Social Chemistry 101: Learning to Reason about Social and Moral Norms (2011.00620v3)

Abstract: Social norms -- the unspoken commonsense rules about acceptable social behavior -- are crucial in understanding the underlying causes and intents of people's actions in narratives. For example, underlying an action such as "wanting to call cops on my neighbors" are social norms that inform our conduct, such as "It is expected that you report crimes." We present Social Chemistry, a new conceptual formalism to study people's everyday social norms and moral judgments over a rich spectrum of real life situations described in natural language. We introduce Social-Chem-101, a large-scale corpus that catalogs 292k rules-of-thumb such as "it is rude to run a blender at 5am" as the basic conceptual units. Each rule-of-thumb is further broken down with 12 different dimensions of people's judgments, including social judgments of good and bad, moral foundations, expected cultural pressure, and assumed legality, which together amount to over 4.5 million annotations of categorical labels and free-text descriptions. Comprehensive empirical results based on state-of-the-art neural models demonstrate that computational modeling of social norms is a promising research direction. Our model framework, Neural Norm Transformer, learns and generalizes Social-Chem-101 to successfully reason about previously unseen situations, generating relevant (and potentially novel) attribute-aware social rules-of-thumb.

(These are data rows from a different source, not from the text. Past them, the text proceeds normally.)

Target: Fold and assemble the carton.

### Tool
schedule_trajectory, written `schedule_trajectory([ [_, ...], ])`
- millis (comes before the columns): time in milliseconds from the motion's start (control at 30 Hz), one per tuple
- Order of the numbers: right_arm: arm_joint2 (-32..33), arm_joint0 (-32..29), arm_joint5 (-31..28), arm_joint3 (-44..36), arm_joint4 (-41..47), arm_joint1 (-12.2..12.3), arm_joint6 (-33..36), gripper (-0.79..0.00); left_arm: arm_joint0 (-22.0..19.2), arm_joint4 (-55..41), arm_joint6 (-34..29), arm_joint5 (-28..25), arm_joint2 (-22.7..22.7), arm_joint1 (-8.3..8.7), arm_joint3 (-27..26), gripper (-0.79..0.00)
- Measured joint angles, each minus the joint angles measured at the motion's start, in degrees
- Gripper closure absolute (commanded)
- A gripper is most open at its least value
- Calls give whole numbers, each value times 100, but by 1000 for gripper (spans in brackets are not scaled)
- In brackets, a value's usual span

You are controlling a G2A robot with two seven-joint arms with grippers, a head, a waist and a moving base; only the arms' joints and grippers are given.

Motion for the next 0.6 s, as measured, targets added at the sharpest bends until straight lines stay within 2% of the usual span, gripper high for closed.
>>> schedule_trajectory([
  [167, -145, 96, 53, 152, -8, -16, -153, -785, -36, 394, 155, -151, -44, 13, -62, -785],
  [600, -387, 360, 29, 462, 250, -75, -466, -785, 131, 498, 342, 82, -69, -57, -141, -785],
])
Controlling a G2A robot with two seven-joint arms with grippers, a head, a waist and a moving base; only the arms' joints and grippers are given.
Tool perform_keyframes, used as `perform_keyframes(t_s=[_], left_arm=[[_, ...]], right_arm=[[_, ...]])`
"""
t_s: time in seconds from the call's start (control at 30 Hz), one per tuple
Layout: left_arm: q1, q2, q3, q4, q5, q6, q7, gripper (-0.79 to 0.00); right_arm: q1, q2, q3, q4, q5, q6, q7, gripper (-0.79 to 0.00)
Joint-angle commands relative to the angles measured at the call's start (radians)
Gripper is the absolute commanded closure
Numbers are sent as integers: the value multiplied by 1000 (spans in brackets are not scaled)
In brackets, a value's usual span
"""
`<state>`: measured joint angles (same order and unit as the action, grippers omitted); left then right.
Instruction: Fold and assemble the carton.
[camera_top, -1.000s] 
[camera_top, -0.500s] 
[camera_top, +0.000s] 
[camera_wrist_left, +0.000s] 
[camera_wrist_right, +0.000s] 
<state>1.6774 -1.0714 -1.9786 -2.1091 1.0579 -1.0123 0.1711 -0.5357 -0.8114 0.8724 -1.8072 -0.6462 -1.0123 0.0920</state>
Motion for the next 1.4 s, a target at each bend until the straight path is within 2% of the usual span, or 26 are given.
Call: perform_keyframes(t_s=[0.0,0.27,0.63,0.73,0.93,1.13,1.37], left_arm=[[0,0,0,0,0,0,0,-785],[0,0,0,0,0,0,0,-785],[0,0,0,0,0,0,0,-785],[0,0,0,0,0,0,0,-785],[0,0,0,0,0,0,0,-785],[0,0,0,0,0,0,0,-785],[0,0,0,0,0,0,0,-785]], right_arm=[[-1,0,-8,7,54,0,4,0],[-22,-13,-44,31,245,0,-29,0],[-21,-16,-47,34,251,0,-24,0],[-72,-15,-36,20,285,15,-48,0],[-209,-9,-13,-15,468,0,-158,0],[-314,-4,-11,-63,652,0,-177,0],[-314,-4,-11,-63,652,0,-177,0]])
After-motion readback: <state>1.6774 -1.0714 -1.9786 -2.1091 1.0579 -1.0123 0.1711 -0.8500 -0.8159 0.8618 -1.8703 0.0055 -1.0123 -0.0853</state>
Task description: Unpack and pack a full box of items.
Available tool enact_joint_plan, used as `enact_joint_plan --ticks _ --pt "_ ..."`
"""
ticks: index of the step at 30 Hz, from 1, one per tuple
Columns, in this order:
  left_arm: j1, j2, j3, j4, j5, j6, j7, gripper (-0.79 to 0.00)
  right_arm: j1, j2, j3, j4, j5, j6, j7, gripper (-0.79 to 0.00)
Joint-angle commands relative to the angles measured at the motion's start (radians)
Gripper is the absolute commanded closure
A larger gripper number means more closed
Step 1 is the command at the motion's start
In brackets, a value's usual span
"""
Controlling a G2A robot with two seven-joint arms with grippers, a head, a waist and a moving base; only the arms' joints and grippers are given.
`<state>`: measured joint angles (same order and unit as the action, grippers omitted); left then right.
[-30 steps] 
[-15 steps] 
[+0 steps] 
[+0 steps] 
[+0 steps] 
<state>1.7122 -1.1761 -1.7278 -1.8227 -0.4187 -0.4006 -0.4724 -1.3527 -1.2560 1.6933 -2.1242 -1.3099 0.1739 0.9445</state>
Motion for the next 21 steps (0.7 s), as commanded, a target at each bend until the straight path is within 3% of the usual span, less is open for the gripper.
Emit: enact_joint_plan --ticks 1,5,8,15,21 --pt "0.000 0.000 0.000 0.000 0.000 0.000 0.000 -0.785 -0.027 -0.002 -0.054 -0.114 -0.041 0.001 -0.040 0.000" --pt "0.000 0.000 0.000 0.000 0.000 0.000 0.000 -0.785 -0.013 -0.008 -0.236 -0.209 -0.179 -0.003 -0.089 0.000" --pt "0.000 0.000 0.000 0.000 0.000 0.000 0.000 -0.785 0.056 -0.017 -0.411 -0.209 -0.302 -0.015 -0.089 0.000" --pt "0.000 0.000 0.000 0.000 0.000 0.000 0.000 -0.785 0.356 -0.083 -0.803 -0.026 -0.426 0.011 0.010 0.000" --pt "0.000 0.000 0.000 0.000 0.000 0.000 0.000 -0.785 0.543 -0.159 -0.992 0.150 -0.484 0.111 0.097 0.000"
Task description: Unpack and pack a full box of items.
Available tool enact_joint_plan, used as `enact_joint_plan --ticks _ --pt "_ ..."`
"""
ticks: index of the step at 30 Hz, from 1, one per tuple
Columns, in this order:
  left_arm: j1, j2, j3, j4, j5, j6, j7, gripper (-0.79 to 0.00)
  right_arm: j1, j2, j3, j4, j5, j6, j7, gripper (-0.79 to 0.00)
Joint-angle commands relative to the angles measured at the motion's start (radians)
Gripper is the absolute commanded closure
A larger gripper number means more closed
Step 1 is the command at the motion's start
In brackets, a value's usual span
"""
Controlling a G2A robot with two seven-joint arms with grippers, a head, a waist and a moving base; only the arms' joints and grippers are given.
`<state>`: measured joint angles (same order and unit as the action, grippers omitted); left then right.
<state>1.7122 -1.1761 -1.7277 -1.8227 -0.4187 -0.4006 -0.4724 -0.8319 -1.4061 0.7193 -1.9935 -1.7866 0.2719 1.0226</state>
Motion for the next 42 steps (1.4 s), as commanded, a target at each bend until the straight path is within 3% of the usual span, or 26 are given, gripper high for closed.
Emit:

An Overview of Social Chemistry 101: Learning to Reason about Social and Moral Norms

The paper presented in "Social Chemistry 101: Learning to Reason about Social and Moral Norms" undertakes the significant task of modeling human norms—specifically, the social and moral norms that permeate everyday interactions and narratives. Norms are imperative for comprehending social behaviors, providing unspoken rules that guide human interaction. This paper introduces Social Chemistry as a novel framework for understanding such norms, proposing a systematic way to catalog these social expectations through intuitive and applicable rules-of-thumb (RoTs).

Core Contributions

1. Social-Chem-101 Corpus: This work introduces the Social-Chem-101 corpus, encompassing 292,000 rules-of-thumb across a wide array of social contexts. These are derived from 104,000 real-world situations, amassing over 4.5 million annotations. Each rule provides an evaluation or judgment about a social action, grounded through 12 distinct dimensions such as moral judgment, legality, and cultural pressure.
2. Neural Norm Transformer: The authors present a model built on state-of-the-art neural LLMs equipped to generate and reason about these RoTs. The model, termed the Neural Norm Transformer, learns from the Social-Chem-101 corpus to predict norms applicable to unseen situations.
3. Rule-of-Thumb Breakdown: Each RoT is decomposed into actions and judged across multiple dimensions, revealing perspectives that help illuminate why a particular norm is applied to a scenario. By disaggregating each RoT in terms of key attributes, this paper provides an enriched understanding of social norms.

Empirical Results and Challenges

The research showcases state-of-the-art approaches, utilizing architectures like GPT-2, BART, and T5. The authors conduct extensive experiments investigating how these models can predict plausible norms. Although these models articulated relevant RoTs and actions, the comprehensive conditioning on multiple attributes poses substantial difficulties. Human evaluations highlighted a range of scores, illustrating that despite progress, AI systems still grapple with the intricate task of adhering to varied conditional constraints in language understanding and generation.

Theoretical and Practical Implications

The implications of this research are multifaceted. Theoretically, Social Chemistry frameworks promise new insights into the intersection of computational linguistics, social psychology, and ethical reasoning. Practically, the development of AI systems that understand and respect social norms holds potential for applications in areas ranging from dialogue systems to human-AI collaboration tools. However, it is noteworthy that social norms can be culturally sensitive, emphasizing the need for careful cultural contextualization in training datasets and models.

Future Directions

Speculation on future directions stemming from this research includes the expansion of the Social-Chem-101 framework to encompass diverse cultural norms and the refinement of neural models that accurately capture the multi-dimensionality of social rules across varied contexts. Moreover, integrating such models into practical systems requires addressing biases, ensuring fairness, and maintaining ethical considerations.

In summary, "Social Chemistry 101" presents a compelling exploration into the computational modeling of social norms, providing foundational resources and methodologies that mirror the complexities and nuances intrinsic to human social interactions.